Mistisisme dan tasawuf dimulai dengan “jalan tobat” untuk menuju Tuhan selama di dunia ini. Itulah “jalan pulang” dengan penyesalan atas dosa-dosanya dan tak akan mengulanginya lagi, senantiasa eling atau ingat Tuhan, rajin puasa dan pantang, membatasi pergaulan dan lain-lain. Kalau berhasil ia akan memperoleh pencerahan bahwa semuanya dari Tuhan, kaya atau miskin diterima sama, dipuja dan dicaci sama saja, sehingga makin dekat dengan Tuhan. Dan akhirnya menyatu dengan Tuhan yang merupakan pengalaman transenden yang tak dapat dikatakan apa dan diuraikan bagaimananya.
Kebodohan spiritual Kabayan antara lain terdapat di cerita berikut. Kabayan disuruh neneknya mencari siput sawah. Sesampainya di tengah sawah ia ketakutan karena melihat bayangan langit yang biru di bentangan sawah berair menjelang ditanami. Ia ia mengira bentangan sawah itu amat dalam airnya. Karena takut ia diam saja di tepi sawah sampai disusul neneknya karena Kabayan amat lama cari siput. Ketika tahu bahwa Kabayan ketakutan masuk sawah karena kedalaman airnya, maka nenek tertawa sambil memasukkan kakinya ke sawah. Tentu saja airnya dangkal. Kabayan tak dapat membedakan langit yang tinggi dan bayangannya di sawah. Tuhan ada di kedalaman hatimu sekaligus Ia di sorga yang amat tinggi.
Mirip dengan itu adalah cerita Kabayan membuang majikan. Waktu ia mau kerja di rumah majikan perempuan, di tengah jalan menjumpai mayat perempuan yang sudah meninggal. Kabayan mengira perempuan itu berbaring di jalan. Dan mayat dalam kondisi tersenyum dan kemanapun Kabayan berpindah tempat perempuan selalu menatapnya. Kabayan mengira perempuan itu jatuh cinta padanya, lalu diangkat dan diciumnya mayat perempuan itu, tapi baunya busuk dikira tak merawat diri, maka dibuangnya mayat itu ke tepi jalan. Ketika tiba di rumah majikan perempuannya tiba-tiba ditegur dan Kabayan bercerita ketemu perempuan di jalan yang tersenyum padanya tetapi bau tubuhnya busuk lalu dibuangnya. “Bodoh kamu Kabayan perempuan itu sudah meninggal, buang saja!”. Seketika itu juga majikan kentut dan berbau busuk. Kabayan segera membopong majikannya untuk dibuang di tempat sampah. Kabayan tak dapat membedakan orang hidup dan mati.
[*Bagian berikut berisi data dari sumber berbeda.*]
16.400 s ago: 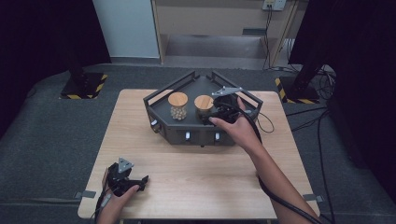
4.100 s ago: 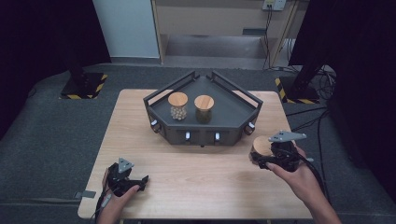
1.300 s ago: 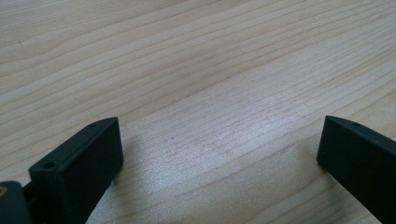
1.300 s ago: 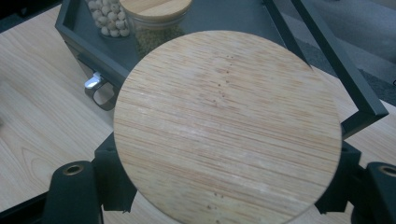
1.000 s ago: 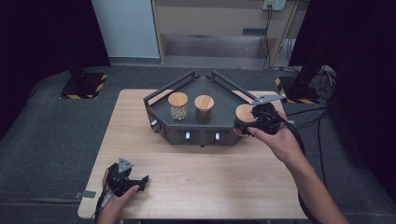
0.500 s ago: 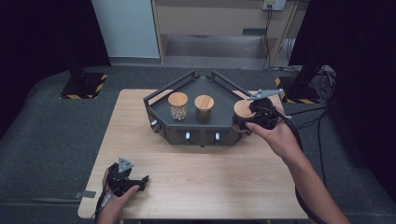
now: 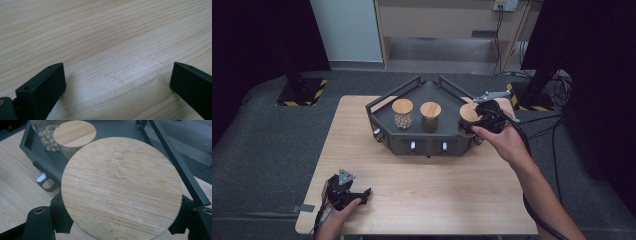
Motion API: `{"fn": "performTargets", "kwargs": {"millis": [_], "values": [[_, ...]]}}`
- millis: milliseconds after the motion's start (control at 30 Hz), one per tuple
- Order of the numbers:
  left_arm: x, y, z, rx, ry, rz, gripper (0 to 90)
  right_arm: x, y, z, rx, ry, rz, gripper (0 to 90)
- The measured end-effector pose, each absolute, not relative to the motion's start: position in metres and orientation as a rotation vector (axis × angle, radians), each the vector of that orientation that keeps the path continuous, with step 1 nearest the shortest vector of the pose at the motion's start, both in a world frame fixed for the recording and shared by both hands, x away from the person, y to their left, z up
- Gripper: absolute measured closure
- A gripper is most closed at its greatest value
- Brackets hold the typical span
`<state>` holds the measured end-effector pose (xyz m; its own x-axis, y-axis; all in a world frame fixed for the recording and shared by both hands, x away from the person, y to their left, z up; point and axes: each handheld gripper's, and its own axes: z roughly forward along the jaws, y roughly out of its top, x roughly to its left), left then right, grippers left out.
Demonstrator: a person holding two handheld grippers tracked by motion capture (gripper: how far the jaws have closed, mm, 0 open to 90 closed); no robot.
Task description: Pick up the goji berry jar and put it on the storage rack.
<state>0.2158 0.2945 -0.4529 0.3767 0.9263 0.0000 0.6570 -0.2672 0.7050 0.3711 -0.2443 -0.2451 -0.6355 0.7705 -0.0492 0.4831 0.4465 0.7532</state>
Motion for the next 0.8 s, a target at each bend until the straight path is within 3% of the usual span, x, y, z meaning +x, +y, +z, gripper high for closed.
{"fn": "performTargets", "kwargs": {"millis": [800], "values": [[0.216, 0.295, -0.453, 2.020, 1.357, 0.560, 0.0, 0.410, -0.230, -0.256, 1.118, 2.313, 1.006, 25.9]]}}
Kebodohan lain di masa puasa. Ketika kerja di sawah Kabayan seorang diri. Mengira tak ada orang Kabayan merokok. Tiba-tiba tetangganya, Ki Silah muncul. Kabayan gugup dan menyembunyikan rokok yang sudah dinyalakan itu di balik pecinya. “Kabayan Mengapa pecimu terbakar?”. “Wah saya lupa mematikan waktu sahur tadi”.
Bodoh spiritual yang lain. Kabayan kedapatan oleh Ki Silah sedang menangis sambil menenteng baju baru. “Mengapa menangis Kabayan, kan dapat baju baru?”. Jawab Kabayan : “justru baju baru ini membuat saya sedih karena ia akan jadi lusuh dan rusak di kemudian hari.” Itulah sebabnya kita semua menangis waktu lahir. Seperti Kabayan yang takut bajunya rusak di kemudian hari, begitu juga rata-rata manusia menangisi kematiannya.
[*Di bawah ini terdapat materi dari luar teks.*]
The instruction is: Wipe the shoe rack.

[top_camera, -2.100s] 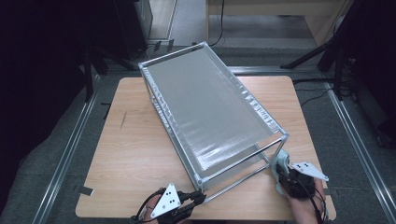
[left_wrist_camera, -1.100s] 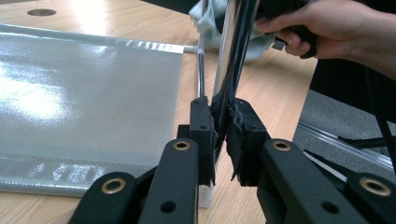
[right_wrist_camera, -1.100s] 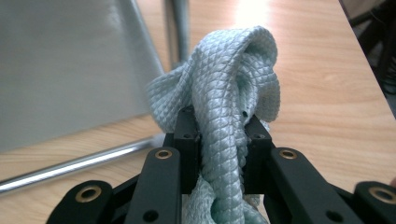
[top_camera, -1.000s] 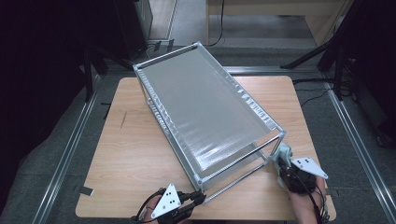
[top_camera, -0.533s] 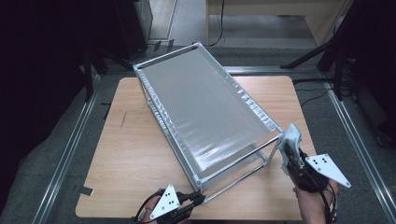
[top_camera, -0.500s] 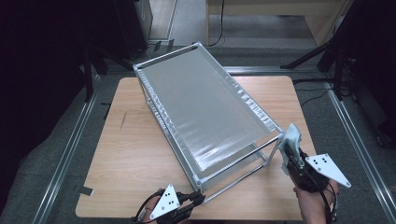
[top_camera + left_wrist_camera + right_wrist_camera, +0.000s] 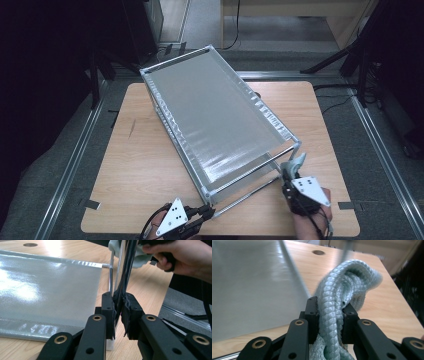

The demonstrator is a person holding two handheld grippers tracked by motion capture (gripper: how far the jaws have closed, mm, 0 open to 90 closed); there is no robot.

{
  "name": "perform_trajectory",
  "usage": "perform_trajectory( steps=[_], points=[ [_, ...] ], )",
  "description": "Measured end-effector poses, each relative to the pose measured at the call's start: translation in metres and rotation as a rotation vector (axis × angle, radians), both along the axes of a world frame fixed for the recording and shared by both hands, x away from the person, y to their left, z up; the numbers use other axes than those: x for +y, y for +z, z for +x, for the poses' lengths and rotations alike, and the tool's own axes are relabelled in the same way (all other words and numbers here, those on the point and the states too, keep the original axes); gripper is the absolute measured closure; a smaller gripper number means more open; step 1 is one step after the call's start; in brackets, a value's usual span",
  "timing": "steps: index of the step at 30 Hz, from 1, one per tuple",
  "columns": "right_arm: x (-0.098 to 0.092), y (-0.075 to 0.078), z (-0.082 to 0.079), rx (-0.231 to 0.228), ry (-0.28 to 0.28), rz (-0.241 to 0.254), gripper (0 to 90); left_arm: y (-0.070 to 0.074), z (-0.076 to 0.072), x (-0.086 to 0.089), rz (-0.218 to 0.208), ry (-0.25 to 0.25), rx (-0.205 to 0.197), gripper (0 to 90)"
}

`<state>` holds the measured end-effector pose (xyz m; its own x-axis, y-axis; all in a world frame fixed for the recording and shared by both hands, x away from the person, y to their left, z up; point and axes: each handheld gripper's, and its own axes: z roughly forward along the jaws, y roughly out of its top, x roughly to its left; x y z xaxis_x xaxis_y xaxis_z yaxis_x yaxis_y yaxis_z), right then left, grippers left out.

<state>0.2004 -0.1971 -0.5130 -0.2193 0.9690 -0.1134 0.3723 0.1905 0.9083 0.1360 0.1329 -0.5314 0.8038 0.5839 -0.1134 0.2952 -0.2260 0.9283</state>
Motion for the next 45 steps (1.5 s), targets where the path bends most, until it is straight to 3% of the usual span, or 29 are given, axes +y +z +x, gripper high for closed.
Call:
perform_trajectory(
  steps=[3, 6, 12, 23, 28, 34, 39, 41, 43, 45],
  points=[
    [0.020, -0.003, 0.001, 0.014, 0.111, -0.029, 73.7, 0.000, -0.001, 0.002, 0.000, 0.000, 0.001, 81.1],
    [0.029, -0.007, 0.008, 0.063, 0.154, -0.022, 73.1, 0.000, -0.001, 0.002, 0.000, 0.002, 0.003, 81.1],
    [0.009, -0.013, 0.025, 0.150, 0.017, 0.174, 73.2, -0.001, -0.003, 0.005, 0.002, 0.008, 0.004, 81.0],
    [0.002, -0.023, 0.022, 0.231, -0.025, 0.266, 74.0, -0.002, 0.000, 0.020, 0.027, 0.037, 0.004, 80.8],
    [0.008, -0.015, 0.020, 0.206, 0.003, 0.293, 73.9, -0.004, 0.004, 0.025, 0.021, 0.041, 0.025, 80.3],
    [0.003, 0.012, 0.014, 0.144, 0.002, 0.367, 73.8, -0.005, 0.003, 0.027, 0.027, 0.049, 0.028, 80.4],
    [0.001, 0.043, 0.001, 0.036, 0.041, 0.394, 72.8, -0.004, 0.001, 0.028, 0.043, 0.055, 0.017, 80.6],
    [0.001, 0.050, -0.003, 0.009, 0.054, 0.390, 72.7, -0.004, 0.001, 0.029, 0.025, 0.053, 0.022, 79.6],
    [0.002, 0.049, -0.002, 0.020, 0.067, 0.368, 72.6, -0.003, 0.001, 0.029, 0.008, 0.054, 0.019, 77.2],
    [0.003, 0.040, 0.004, 0.067, 0.066, 0.358, 72.5, -0.002, -0.001, 0.029, 0.010, 0.056, 0.010, 75.8]
  ],
)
Kalau Kabayan bodoh secara spiritual, sebaliknya ia cerdas dalam tindak kesalahan. Contohnya waktu Kabayan tidur siang dibangunkan oleh ayah mertuanya untuk memetik buah nangka yang matang di pohon. Setengah mengantuk ia memetik buah nangka itu lalu dibiarkan tergeletak di kebun dan Kabayan pulang langsung tidur lagi. Ayah mertuanya bertanya “mana nangkanya Kabayan?”. “Ah tunggu saja. ia kan udah tua, masa nggak tahu jalan pulang ke rumah!”. Buru-buru mertuanya ke Kebun takut nangka diambil orang.
Dan masih banyak cerita Kabayan yang menggambarkan betapa bodohnya dalam hal-hal menyangkut spiritual, dan betapa lihainya ia menutupi kemalasan dan kesalahannya.